- **Work to be completed**: Output the data below exactly.

- **Data section**:
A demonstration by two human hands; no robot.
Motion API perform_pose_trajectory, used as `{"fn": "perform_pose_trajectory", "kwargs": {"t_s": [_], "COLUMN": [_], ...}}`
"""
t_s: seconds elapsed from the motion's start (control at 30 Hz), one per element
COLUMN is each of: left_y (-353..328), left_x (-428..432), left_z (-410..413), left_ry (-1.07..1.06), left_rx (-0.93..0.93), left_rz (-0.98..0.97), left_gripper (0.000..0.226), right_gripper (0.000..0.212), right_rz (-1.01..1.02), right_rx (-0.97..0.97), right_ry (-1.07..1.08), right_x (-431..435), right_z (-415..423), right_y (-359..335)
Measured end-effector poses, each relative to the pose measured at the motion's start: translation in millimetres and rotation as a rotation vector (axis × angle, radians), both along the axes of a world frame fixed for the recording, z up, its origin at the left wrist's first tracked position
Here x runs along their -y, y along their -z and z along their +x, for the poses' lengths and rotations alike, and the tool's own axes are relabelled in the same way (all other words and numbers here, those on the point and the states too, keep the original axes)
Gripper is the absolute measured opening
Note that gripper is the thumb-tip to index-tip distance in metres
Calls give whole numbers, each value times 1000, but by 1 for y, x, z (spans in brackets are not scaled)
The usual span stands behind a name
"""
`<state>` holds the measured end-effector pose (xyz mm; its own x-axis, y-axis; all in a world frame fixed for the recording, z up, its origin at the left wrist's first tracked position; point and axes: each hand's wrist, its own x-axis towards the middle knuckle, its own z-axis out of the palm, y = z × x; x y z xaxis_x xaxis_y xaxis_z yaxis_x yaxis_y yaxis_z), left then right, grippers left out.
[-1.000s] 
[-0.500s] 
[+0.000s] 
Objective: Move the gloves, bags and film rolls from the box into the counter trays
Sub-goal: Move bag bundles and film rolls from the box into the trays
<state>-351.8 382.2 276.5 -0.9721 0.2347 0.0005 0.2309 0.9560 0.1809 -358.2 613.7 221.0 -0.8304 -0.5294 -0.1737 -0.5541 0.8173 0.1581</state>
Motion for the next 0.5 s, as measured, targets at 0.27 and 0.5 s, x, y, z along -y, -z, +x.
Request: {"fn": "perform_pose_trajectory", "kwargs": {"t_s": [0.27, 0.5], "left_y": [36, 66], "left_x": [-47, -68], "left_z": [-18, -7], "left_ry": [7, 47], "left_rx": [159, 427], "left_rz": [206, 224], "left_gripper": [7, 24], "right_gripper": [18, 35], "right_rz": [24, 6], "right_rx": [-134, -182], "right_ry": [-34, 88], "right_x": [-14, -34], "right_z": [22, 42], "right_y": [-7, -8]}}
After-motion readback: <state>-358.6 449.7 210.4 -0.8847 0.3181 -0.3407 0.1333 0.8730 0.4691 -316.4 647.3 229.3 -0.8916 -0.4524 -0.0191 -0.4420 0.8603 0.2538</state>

- **Worked solution**:
A demonstration by two human hands; no robot.
Motion API perform_pose_trajectory, used as `{"fn": "perform_pose_trajectory", "kwargs": {"t_s": [_], "COLUMN": [_], ...}}`
"""
t_s: seconds elapsed from the motion's start (control at 30 Hz), one per element
COLUMN is each of: left_y (-353..328), left_x (-428..432), left_z (-410..413), left_ry (-1.07..1.06), left_rx (-0.93..0.93), left_rz (-0.98..0.97), left_gripper (0.000..0.226), right_gripper (0.000..0.212), right_rz (-1.01..1.02), right_rx (-0.97..0.97), right_ry (-1.07..1.08), right_x (-431..435), right_z (-415..423), right_y (-359..335)
Measured end-effector poses, each relative to the pose measured at the motion's start: translation in millimetres and rotation as a rotation vector (axis × angle, radians), both along the axes of a world frame fixed for the recording, z up, its origin at the left wrist's first tracked position
Here x runs along their -y, y along their -z and z along their +x, for the poses' lengths and rotations alike, and the tool's own axes are relabelled in the same way (all other words and numbers here, those on the point and the states too, keep the original axes)
Gripper is the absolute measured opening
Note that gripper is the thumb-tip to index-tip distance in metres
Calls give whole numbers, each value times 1000, but by 1 for y, x, z (spans in brackets are not scaled)
The usual span stands behind a name
"""
`<state>` holds the measured end-effector pose (xyz mm; its own x-axis, y-axis; all in a world frame fixed for the recording, z up, its origin at the left wrist's first tracked position; point and axes: each hand's wrist, its own x-axis towards the middle knuckle, its own z-axis out of the palm, y = z × x; x y z xaxis_x xaxis_y xaxis_z yaxis_x yaxis_y yaxis_z), left then right, grippers left out.
[-1.000s] 
[-0.500s] 
[+0.000s] 
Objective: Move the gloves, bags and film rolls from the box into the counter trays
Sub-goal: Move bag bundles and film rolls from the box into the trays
<state>-351.8 382.2 276.5 -0.9721 0.2347 0.0005 0.2309 0.9560 0.1809 -358.2 613.7 221.0 -0.8304 -0.5294 -0.1737 -0.5541 0.8173 0.1581</state>
Motion for the next 0.5 s, as measured, targets at 0.27 and 0.5 s, x, y, z along -y, -z, +x.
Request: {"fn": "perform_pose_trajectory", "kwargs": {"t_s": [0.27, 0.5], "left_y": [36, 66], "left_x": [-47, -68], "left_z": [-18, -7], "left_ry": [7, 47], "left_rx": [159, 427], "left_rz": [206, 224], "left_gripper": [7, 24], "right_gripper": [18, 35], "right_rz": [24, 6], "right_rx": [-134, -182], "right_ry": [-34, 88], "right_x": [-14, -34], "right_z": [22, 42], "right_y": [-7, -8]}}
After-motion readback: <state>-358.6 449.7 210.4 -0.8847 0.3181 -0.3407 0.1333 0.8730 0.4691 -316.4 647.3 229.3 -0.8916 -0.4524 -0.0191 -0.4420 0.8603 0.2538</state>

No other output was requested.